• **Your objective**
Return each entry exactly, with none missing.

[[ Input data, beginning ]]

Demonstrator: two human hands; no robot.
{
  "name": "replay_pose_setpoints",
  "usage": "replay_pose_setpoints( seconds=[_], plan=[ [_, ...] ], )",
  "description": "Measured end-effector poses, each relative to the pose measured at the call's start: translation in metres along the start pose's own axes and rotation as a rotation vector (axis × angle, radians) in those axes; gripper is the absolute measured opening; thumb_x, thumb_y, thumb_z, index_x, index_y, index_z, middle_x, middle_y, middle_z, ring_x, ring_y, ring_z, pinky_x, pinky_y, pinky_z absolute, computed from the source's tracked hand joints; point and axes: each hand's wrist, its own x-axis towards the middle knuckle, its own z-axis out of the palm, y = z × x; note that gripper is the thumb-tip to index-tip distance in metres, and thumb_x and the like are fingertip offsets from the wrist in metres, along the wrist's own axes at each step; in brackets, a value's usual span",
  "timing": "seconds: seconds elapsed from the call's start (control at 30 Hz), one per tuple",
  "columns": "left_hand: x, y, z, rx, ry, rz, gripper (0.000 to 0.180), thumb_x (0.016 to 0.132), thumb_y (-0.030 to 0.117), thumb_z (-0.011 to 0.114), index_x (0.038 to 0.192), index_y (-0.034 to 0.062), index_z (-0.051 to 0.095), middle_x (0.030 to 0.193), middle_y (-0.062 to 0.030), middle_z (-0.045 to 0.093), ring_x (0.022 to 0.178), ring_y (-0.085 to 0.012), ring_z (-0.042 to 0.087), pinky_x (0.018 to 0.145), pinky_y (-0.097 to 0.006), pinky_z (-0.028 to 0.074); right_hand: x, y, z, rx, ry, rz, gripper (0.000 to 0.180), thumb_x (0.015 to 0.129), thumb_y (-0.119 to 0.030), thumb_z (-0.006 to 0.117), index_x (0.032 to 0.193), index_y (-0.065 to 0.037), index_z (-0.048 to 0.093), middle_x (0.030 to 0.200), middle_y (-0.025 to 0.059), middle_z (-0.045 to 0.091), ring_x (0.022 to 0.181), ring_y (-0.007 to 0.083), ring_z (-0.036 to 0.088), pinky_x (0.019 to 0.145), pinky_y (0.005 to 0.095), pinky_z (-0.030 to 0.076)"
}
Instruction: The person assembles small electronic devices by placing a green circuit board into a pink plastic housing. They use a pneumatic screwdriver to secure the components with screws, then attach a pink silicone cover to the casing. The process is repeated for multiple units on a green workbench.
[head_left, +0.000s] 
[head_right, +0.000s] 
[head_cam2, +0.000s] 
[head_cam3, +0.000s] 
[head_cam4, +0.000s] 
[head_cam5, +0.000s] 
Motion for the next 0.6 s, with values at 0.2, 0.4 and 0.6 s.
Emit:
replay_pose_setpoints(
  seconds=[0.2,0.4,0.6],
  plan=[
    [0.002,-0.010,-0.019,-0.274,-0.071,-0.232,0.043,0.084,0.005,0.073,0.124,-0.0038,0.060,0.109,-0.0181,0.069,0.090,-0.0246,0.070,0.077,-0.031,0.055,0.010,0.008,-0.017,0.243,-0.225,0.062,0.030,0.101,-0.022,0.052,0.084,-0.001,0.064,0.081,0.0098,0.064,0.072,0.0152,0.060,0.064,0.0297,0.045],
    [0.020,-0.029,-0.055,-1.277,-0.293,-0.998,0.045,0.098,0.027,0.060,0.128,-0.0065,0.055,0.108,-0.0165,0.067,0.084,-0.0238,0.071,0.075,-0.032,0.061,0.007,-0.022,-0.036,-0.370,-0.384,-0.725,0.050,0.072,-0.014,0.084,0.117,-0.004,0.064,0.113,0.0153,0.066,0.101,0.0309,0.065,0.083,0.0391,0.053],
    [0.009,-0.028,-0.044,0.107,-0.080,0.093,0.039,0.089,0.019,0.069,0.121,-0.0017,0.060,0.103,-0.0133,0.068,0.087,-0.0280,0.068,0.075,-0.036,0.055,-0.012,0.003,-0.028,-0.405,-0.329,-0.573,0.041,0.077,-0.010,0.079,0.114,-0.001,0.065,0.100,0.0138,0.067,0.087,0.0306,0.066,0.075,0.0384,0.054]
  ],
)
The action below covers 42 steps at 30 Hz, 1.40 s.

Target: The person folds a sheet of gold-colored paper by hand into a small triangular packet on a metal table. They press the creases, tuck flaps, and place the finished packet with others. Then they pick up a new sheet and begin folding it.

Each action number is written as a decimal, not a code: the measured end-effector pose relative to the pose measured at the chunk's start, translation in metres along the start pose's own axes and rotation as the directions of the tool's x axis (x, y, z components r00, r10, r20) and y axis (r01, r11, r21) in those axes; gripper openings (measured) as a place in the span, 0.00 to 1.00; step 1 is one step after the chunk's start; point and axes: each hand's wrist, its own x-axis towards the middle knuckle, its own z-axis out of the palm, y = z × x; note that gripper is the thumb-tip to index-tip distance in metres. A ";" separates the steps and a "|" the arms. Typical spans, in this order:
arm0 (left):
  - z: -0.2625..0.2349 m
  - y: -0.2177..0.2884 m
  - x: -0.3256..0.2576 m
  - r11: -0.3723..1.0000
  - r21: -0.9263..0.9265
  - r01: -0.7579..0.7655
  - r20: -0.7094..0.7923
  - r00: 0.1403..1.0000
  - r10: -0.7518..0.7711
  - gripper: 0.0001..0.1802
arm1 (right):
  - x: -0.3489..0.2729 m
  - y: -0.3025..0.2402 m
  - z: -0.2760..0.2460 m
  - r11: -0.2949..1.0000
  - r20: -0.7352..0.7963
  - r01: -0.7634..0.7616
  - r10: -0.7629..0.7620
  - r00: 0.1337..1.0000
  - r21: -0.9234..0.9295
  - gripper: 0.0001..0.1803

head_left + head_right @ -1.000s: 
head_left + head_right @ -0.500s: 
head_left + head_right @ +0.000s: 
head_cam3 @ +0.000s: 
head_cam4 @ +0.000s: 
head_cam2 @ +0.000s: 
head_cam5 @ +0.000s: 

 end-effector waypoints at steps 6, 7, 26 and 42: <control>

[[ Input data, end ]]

• **The completed task**
Demonstrator: two human hands; no robot.
{
  "name": "replay_pose_setpoints",
  "usage": "replay_pose_setpoints( seconds=[_], plan=[ [_, ...] ], )",
  "description": "Measured end-effector poses, each relative to the pose measured at the call's start: translation in metres along the start pose's own axes and rotation as a rotation vector (axis × angle, radians) in those axes; gripper is the absolute measured opening; thumb_x, thumb_y, thumb_z, index_x, index_y, index_z, middle_x, middle_y, middle_z, ring_x, ring_y, ring_z, pinky_x, pinky_y, pinky_z absolute, computed from the source's tracked hand joints; point and axes: each hand's wrist, its own x-axis towards the middle knuckle, its own z-axis out of the palm, y = z × x; note that gripper is the thumb-tip to index-tip distance in metres, and thumb_x and the like are fingertip offsets from the wrist in metres, along the wrist's own axes at each step; in brackets, a value's usual span",
  "timing": "seconds: seconds elapsed from the call's start (control at 30 Hz), one per tuple",
  "columns": "left_hand: x, y, z, rx, ry, rz, gripper (0.000 to 0.180), thumb_x (0.016 to 0.132), thumb_y (-0.030 to 0.117), thumb_z (-0.011 to 0.114), index_x (0.038 to 0.192), index_y (-0.034 to 0.062), index_z (-0.051 to 0.095), middle_x (0.030 to 0.193), middle_y (-0.062 to 0.030), middle_z (-0.045 to 0.093), ring_x (0.022 to 0.178), ring_y (-0.085 to 0.012), ring_z (-0.042 to 0.087), pinky_x (0.018 to 0.145), pinky_y (-0.097 to 0.006), pinky_z (-0.028 to 0.074); right_hand: x, y, z, rx, ry, rz, gripper (0.000 to 0.180), thumb_x (0.015 to 0.129), thumb_y (-0.119 to 0.030), thumb_z (-0.006 to 0.117), index_x (0.032 to 0.193), index_y (-0.065 to 0.037), index_z (-0.048 to 0.093), middle_x (0.030 to 0.200), middle_y (-0.025 to 0.059), middle_z (-0.045 to 0.091), ring_x (0.022 to 0.181), ring_y (-0.007 to 0.083), ring_z (-0.036 to 0.088), pinky_x (0.019 to 0.145), pinky_y (0.005 to 0.095), pinky_z (-0.030 to 0.076)"
}
Instruction: The person assembles small electronic devices by placing a green circuit board into a pink plastic housing. They use a pneumatic screwdriver to secure the components with screws, then attach a pink silicone cover to the casing. The process is repeated for multiple units on a green workbench.
[head_left, +0.000s] 
[head_right, +0.000s] 
[head_cam2, +0.000s] 
[head_cam3, +0.000s] 
[head_cam4, +0.000s] 
[head_cam5, +0.000s] 
Motion for the next 0.6 s, with values at 0.2, 0.4 and 0.6 s.
Emit:
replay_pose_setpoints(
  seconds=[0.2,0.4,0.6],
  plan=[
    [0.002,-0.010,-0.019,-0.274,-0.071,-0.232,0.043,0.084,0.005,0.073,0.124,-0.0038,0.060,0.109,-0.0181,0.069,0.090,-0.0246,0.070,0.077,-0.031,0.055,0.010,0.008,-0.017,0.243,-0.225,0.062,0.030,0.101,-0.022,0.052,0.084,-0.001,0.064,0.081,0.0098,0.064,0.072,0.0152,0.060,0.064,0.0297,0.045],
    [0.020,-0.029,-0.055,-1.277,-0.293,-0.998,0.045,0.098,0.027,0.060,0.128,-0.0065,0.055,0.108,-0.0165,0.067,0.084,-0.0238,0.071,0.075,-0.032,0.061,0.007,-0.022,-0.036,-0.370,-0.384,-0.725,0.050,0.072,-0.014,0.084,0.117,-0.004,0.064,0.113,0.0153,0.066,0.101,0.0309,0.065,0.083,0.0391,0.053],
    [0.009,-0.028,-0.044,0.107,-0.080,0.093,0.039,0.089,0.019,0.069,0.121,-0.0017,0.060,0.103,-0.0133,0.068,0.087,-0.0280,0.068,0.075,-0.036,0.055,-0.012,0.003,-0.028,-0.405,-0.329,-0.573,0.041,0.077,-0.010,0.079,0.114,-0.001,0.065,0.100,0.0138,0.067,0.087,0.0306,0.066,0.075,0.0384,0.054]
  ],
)
The action below covers 42 steps at 30 Hz, 1.40 s.

Target: The person folds a sheet of gold-colored paper by hand into a small triangular packet on a metal table. They press the creases, tuck flaps, and place the finished packet with others. Then they pick up a new sheet and begin folding it.

Each action number is written as a decimal, not a code: the measured end-effector pose relative to the pose measured at the chunk's start, translation in metres along the start pose's own axes and rotation as the directions of the tool's x axis (x, y, z components r00, r10, r20) and y axis (r01, r11, r21) in those axes; gripper openings (measured) as a place in the span, 0.00 to 1.00; step 1 is one step after the chunk's start; point and axes: each hand's wrist, its own x-axis towards the middle knuckle, its own z-axis out of the palm, y = z × x; note that gripper is the thumb-tip to index-tip distance in metres. A ";" separates the steps and a "|" the arms. Typical spans, in this order:
arm0 (left):
  - z: -0.2625..0.2349 m
  - y: -0.2177..0.2884 m
  - x: -0.3256..0.2576 m
  - r11: -0.3723..1.0000
  - r21: -0.9263..0.9265
  - r01: -0.7579..0.7655
  - r20: -0.7094..0.7923
  - r00: 0.1403..1.0000
  - r10: -0.7518..0.7711
  - gripper: 0.0001..0.1802
arm1 (right):
  - x: -0.3489..0.2729 m
  - y: -0.3025..0.2402 m
  - z: -0.2760..0.2460 m
  - r11: -0.2949..1.0000
  - r20: -0.7352..0.7963
  - r01: -0.7634..0.7616
  - r10: -0.7629..0.7620
  - r00: 0.1337..1.0000
  - r21: -0.9234..0.9295
  - gripper: 0.0001..0.1803

head_left + head_right @ -1.000s: 
head_left + head_right @ -0.500s: 
head_left + head_right @ +0.000s: 
head_cam3 @ +0.000s: 
head_cam4 @ +0.000s: 
head_cam2 @ +0.000s: 
head_cam5 @ +0.000s: 

 end-effector waypoints at steps 6, 7, 26 and 42: <control>

The exercise has been completed in full.